• Exercise directions: Make an exact transcription of the data below.

(Collection entries)
******

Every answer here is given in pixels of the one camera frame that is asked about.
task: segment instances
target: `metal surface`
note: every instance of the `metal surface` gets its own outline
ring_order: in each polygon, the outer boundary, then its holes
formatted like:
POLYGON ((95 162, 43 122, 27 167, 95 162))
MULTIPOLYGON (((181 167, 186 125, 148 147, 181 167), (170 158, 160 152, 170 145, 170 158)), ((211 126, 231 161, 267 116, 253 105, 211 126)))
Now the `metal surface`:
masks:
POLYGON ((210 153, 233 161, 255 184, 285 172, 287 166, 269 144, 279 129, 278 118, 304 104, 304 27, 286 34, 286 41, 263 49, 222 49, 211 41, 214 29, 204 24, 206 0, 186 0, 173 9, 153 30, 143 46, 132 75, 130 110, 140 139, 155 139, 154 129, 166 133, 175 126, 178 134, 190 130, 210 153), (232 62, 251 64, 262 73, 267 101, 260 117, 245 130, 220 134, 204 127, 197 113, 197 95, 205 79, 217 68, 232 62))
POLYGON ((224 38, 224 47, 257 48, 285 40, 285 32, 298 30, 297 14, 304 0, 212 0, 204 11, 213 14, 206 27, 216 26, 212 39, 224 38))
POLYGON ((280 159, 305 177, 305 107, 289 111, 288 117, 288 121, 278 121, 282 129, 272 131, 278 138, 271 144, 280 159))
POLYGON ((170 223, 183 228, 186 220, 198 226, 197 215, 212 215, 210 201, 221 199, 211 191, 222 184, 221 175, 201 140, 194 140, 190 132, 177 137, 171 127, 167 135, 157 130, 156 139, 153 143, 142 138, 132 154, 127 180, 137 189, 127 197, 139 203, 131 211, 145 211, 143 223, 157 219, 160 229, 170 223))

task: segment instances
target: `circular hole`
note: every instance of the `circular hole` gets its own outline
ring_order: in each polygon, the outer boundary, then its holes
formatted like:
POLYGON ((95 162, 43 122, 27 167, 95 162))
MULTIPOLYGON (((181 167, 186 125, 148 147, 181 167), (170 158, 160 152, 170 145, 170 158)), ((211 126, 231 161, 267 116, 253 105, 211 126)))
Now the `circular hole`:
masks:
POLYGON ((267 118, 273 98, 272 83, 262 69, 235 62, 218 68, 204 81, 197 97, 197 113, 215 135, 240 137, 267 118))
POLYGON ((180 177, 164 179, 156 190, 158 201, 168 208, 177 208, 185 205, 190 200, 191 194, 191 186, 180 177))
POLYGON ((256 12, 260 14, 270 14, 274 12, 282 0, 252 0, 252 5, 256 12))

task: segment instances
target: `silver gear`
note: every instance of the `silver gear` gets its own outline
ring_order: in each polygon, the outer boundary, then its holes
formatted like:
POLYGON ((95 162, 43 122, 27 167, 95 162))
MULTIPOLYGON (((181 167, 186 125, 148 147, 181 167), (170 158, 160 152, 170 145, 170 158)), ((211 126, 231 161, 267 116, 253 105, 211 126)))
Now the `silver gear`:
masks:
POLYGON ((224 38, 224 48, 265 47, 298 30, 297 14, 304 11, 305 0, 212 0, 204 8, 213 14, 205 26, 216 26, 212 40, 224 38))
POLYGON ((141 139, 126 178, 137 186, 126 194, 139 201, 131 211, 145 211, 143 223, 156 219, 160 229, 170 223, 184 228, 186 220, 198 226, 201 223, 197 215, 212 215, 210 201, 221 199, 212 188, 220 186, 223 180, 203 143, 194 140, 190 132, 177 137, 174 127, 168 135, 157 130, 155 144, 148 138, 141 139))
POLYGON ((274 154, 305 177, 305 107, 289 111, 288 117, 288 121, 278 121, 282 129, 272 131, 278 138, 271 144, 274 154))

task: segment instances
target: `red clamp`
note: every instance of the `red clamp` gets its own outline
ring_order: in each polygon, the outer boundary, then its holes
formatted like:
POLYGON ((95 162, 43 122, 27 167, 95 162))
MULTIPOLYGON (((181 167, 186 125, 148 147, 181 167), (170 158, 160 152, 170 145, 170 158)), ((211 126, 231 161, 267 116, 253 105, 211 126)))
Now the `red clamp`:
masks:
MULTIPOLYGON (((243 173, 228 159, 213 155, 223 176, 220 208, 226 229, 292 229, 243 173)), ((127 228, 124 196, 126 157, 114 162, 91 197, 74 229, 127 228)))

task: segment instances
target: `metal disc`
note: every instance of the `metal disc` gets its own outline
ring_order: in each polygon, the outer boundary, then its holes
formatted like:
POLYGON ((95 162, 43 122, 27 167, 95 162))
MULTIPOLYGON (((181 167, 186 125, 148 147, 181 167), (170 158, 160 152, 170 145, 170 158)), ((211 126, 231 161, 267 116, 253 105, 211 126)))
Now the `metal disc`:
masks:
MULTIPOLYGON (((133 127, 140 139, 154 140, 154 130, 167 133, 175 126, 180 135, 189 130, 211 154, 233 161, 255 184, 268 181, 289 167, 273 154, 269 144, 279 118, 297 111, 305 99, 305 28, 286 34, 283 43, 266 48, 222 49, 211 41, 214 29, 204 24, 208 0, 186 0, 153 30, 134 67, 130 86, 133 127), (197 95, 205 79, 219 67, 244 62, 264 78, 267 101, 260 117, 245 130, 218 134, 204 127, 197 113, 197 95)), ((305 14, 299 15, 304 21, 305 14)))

******

• Your response:
Every answer here is given in pixels of the one camera frame that is asked about.
task: segment instances
target: `metal surface`
note: every instance of the `metal surface` gets its own outline
ring_order: in each polygon, the outer boundary, then its holes
formatted like:
POLYGON ((95 162, 43 122, 27 167, 95 162))
MULTIPOLYGON (((181 167, 186 125, 148 147, 181 167), (170 158, 160 152, 170 145, 170 158)), ((211 126, 231 161, 267 116, 253 105, 211 126)))
Now the `metal surface`:
masks:
POLYGON ((210 153, 233 161, 255 184, 285 172, 287 166, 269 144, 279 129, 278 118, 304 104, 304 27, 286 34, 286 41, 263 49, 222 49, 211 41, 214 29, 204 24, 206 0, 186 0, 173 9, 153 30, 143 46, 132 75, 130 110, 140 139, 155 139, 154 129, 166 133, 175 126, 178 134, 190 130, 210 153), (232 62, 251 64, 262 73, 267 101, 260 117, 245 130, 220 134, 204 127, 197 113, 197 95, 205 79, 217 68, 232 62))
POLYGON ((224 38, 224 47, 257 48, 285 40, 285 32, 298 30, 297 14, 304 0, 212 0, 204 11, 213 14, 206 27, 216 26, 212 39, 224 38))
POLYGON ((280 159, 305 177, 305 107, 289 111, 288 117, 288 121, 278 121, 282 129, 272 131, 278 138, 271 144, 280 159))
POLYGON ((170 223, 183 228, 186 220, 198 226, 197 215, 212 215, 210 201, 221 199, 211 191, 222 184, 221 175, 201 140, 194 140, 190 132, 177 137, 171 127, 167 135, 157 130, 156 139, 153 143, 142 138, 132 154, 127 180, 137 189, 127 197, 139 203, 131 211, 145 211, 143 223, 157 219, 160 229, 170 223))

task: segment instances
target: `circular hole`
note: every instance of the `circular hole` gets its own outline
ring_order: in each polygon, the outer boundary, then its holes
formatted like:
POLYGON ((95 162, 43 122, 27 167, 95 162))
MULTIPOLYGON (((181 167, 186 125, 148 147, 181 167), (170 158, 160 152, 170 145, 170 158)), ((211 126, 231 161, 267 116, 253 105, 211 126)))
Now the `circular hole`:
masks:
POLYGON ((267 118, 273 98, 272 83, 262 69, 235 62, 218 68, 204 81, 197 97, 197 113, 215 135, 240 137, 267 118))
POLYGON ((180 177, 164 179, 156 190, 158 201, 168 208, 177 208, 185 205, 190 200, 191 194, 191 186, 180 177))
POLYGON ((256 12, 260 14, 270 14, 274 12, 282 0, 252 0, 252 5, 256 12))

task: segment instances
target: `silver gear`
note: every instance of the `silver gear` gets its own outline
ring_order: in each polygon, the outer boundary, then its holes
formatted like:
POLYGON ((95 162, 43 122, 27 167, 95 162))
MULTIPOLYGON (((181 167, 186 125, 148 147, 181 167), (170 158, 160 152, 170 145, 170 158)), ((211 126, 231 161, 267 116, 253 105, 211 126)))
Now the `silver gear`:
masks:
POLYGON ((224 38, 224 48, 265 47, 298 30, 297 14, 304 11, 305 0, 212 0, 204 8, 213 14, 205 26, 216 26, 212 40, 224 38))
POLYGON ((141 139, 126 178, 137 186, 126 194, 139 201, 131 211, 145 211, 143 223, 156 219, 160 229, 170 223, 184 228, 186 220, 198 226, 201 223, 197 215, 212 215, 210 201, 221 199, 212 188, 220 186, 223 180, 203 143, 194 140, 190 132, 177 137, 174 127, 168 135, 157 130, 155 144, 148 138, 141 139))
POLYGON ((274 154, 305 177, 305 107, 289 111, 288 117, 288 121, 278 121, 282 129, 272 131, 278 138, 271 144, 274 154))

task: segment instances
target: `red clamp`
note: every instance of the `red clamp` gets its own outline
ring_order: in each polygon, the outer boundary, then its holes
formatted like:
POLYGON ((95 162, 43 122, 27 167, 95 162))
MULTIPOLYGON (((181 167, 186 125, 148 147, 181 167), (170 158, 160 152, 170 145, 170 158)), ((211 126, 231 161, 267 116, 253 105, 211 126)))
Now the `red clamp`:
masks:
MULTIPOLYGON (((243 173, 228 159, 213 155, 223 176, 220 208, 226 229, 292 229, 243 173)), ((127 228, 124 196, 126 157, 114 162, 91 197, 74 229, 127 228)))

task: segment instances
target: `metal disc`
note: every instance of the `metal disc` gets its own outline
ring_order: in each polygon, the outer boundary, then its holes
formatted like:
POLYGON ((95 162, 43 122, 27 167, 95 162))
MULTIPOLYGON (((181 167, 186 125, 148 147, 181 167), (170 158, 160 152, 170 145, 170 158)), ((211 126, 231 161, 267 116, 253 105, 211 126)))
Now the `metal disc`:
masks:
MULTIPOLYGON (((133 127, 140 139, 154 140, 154 130, 167 133, 175 126, 180 135, 189 130, 211 154, 233 161, 255 184, 268 181, 289 167, 273 154, 269 144, 279 118, 297 111, 305 99, 305 28, 286 34, 283 43, 266 48, 222 49, 211 41, 214 29, 204 24, 208 0, 186 0, 153 30, 134 67, 130 86, 133 127), (197 95, 205 79, 219 67, 244 62, 264 78, 267 101, 260 117, 245 130, 218 134, 204 127, 197 113, 197 95)), ((305 14, 299 15, 304 21, 305 14)))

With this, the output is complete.